The word apostasy literally means ‘to stand clear’ or ‘to stay away’. The question is away from what? The Book says it means to stay away from ‘religion’ (din), which is defined as a form of universal human behavior that is characterized by faith in God, His angels, His books, His messengers, the Last Day and doing Good Work. The lower limit of religion is marked by belief in God, the Last Day, and doing Good Work (= the minimum requirement for embracing Islam), and the upper limit of religion consists of the pillars of Eman, that is, prayer, alms tax, fasting, and pilgrimage.
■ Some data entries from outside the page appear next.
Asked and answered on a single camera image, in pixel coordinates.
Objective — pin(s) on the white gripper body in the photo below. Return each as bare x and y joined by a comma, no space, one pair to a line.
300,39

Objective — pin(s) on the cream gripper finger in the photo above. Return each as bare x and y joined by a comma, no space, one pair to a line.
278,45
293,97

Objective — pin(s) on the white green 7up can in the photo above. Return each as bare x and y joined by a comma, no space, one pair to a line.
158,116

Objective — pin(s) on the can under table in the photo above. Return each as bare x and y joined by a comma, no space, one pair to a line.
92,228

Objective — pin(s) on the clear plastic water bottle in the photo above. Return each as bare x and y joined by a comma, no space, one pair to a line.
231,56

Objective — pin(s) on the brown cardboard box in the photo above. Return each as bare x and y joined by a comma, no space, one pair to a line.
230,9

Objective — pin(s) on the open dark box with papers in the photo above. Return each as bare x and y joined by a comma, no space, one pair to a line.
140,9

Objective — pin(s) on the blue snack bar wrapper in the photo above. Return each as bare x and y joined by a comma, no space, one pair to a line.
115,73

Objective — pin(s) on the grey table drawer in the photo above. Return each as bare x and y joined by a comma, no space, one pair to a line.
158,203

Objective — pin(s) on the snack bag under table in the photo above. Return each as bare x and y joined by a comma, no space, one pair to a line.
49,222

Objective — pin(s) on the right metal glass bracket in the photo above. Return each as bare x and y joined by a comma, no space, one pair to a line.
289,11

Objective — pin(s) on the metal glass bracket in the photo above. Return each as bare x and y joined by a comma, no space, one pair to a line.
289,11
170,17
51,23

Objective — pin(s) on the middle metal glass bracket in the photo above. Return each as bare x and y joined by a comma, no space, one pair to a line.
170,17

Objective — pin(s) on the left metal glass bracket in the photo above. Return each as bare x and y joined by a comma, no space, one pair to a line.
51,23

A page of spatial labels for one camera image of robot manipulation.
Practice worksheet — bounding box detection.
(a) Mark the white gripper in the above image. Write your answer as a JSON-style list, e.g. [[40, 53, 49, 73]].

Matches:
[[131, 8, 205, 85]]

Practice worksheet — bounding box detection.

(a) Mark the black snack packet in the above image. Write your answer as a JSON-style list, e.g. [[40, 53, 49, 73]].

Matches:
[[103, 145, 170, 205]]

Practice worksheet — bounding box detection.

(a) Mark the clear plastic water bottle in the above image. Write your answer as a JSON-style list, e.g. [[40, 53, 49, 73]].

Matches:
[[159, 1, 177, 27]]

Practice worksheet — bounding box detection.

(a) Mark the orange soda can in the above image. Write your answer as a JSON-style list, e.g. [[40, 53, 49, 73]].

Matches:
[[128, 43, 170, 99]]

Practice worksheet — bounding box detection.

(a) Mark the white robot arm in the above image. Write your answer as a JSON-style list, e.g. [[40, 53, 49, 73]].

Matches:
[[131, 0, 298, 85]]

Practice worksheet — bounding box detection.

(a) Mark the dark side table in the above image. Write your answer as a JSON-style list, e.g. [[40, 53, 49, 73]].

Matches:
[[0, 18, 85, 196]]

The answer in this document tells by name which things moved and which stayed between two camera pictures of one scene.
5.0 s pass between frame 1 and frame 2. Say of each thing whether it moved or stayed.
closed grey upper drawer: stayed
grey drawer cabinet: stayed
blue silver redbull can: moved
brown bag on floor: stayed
In between the upper and lower limits people decide to follow God’s orders and abstain from what He has forbidden. While the witness that ‘there is no other god but God’ defines the realm of Islam, the witness that ‘Muhammad is the Messenger of God’ defines the realm of Eman. In both realms, people are obliged to implement the highest moral ideals and act correctly in their daily conduct. Given these definitions, apostasy means to stay (altogether) away from religion, that is, a transgression of its lower limit, the first shahada (‘there is no other god but God’), implying the complete abandonment of Islam.

It does not, however, mean to leave a religious community. If someone parts from a monotheistic Abrahamic community, such as that of Muhammad’s followers, of Jews or Christians, or from a non-monotheistic religious community, it is not defined as apostasy. It would only mean to withdraw from membership to a specific religious community, not from a ‘religion’ as such, because there is only one religion and that is Islam.

If apostasy occurs how are we supposed to respond to it? Should we punish apostasy and punish the apostate?

Looking up the Book, we learn that there are two forms of punishment for apostasy:

  1. impotence of actions in this world and the Next, and
  2. a withdrawal of God’s love.

The first punishment is stated in 2:217: ‘And if any of you turn back from their faith and die in unbelief, their works will bear no fruit in this life and in the Hereafter,’ and the second in 5:54: ‘God will produce a people whom He will love as they will love Him’.

These punishments must be treated as the upper limit of penal law, similar to the other so-called hadd/hudud punishments mentioned in the Book (for murder, adultery, theft, false accusation of fornication, etc.). The existence of a punitive boundary implies that there is no absolute and once-and-for all fixed punishment for apostasy, only a description of an upper limit for possible legislation concerning it.